Russland hatte die Parade in Minsk zuvor als unvernünftig in diesen Zeiten kritisiert. Auch der Vertreter der WHO, Batyr Berdyklychew, hatte gewarnt, dass Veranstaltungen wie die Militärparade die Verbreitung des Virus fördern könnten.

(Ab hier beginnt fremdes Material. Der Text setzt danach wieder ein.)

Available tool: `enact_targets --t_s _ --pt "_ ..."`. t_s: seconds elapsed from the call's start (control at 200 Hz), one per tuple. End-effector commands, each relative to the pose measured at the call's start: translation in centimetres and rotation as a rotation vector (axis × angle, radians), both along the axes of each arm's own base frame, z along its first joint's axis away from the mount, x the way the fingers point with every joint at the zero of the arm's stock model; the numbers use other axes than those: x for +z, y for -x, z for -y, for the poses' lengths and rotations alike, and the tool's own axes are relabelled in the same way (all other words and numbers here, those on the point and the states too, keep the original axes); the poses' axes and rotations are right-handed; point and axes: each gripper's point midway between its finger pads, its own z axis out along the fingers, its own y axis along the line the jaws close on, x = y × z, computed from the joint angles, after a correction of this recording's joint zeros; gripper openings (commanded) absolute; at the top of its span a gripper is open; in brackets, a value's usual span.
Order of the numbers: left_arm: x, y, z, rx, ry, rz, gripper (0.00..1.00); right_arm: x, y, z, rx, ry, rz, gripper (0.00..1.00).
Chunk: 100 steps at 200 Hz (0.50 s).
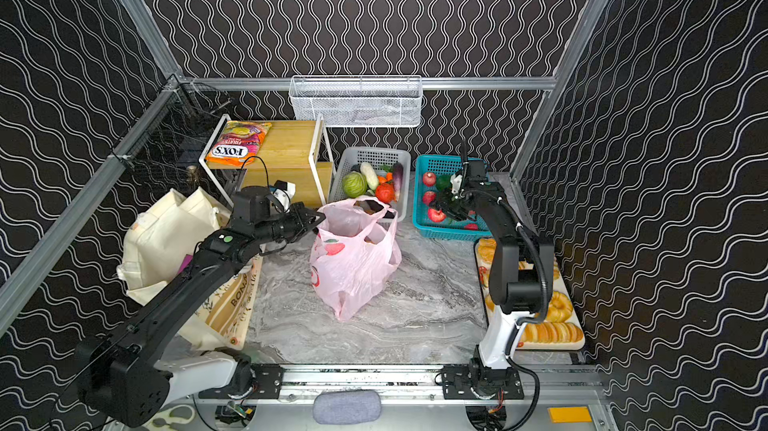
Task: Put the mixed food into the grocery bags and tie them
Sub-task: 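Lower right gripper into the teal basket and grasp a red apple, then carry the red apple into the pink bag held by left gripper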
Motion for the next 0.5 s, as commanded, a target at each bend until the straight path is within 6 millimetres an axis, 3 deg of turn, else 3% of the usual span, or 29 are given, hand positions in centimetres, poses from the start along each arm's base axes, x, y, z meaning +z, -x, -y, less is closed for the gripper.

Den Kritikern hielt Lukaschenko heute entgegen: "Wir können nicht anders." Belarus sei es den Opfern des Zweiten Weltkrieges schuldig. "Sie alle wollten leben, aber starben, damit wir leben", sagte Lukaschenko. Auf einer festlich geschmückten Tribüne saßen die mit Weltkriegsorden dekorierten Veteranen und ihre Angehörigen. Die wenigsten trugen Mund- und Nasenschutz gegen das auch in Belarus grassierende Coronavirus. Bei den Soldaten war keinerlei Virenschutz zu sehen.

Tausende Zuschauer, darunter Kinder und ältere Menschen, verfolgten bei sonnigem Wetter und Orchestermusik die Parade vom Straßenrand aus. Den ganzen Tag waren in dem Land festliche Massenveranstaltungen geplant - trotz Warnungen vor einer Ausbreitung des Virus.

Kaum Einschränkungen

Insgesamt geht das Leben in dem Land im Grunde weiter wie gewohnt. Lukaschenko hatte die Einschränkungen in anderen Ländern immer wieder als Panikmache bezeichnet. Sein Land komme gut zurecht mit der Versorgung von Kranken. Kritiker im eigenen Land sehen das anders. Ärzte berichten von kritischen Situationen in einigen Krankenhäusern. Laut WHO gibt es in Belarus 20.168 bestätigte Fälle und 116 Todesfälle. Doch an den offiziellen Zahlen zur Pandemie gibt es Zweifel.

WHO-Vertreter Berdyklychew sagte: "Wegen fehlender adäquater Maßnahmen zur körperlichen Distanz ist es schwer zu sagen, wann Belarus den Höhepunkt der Epidemie erreicht."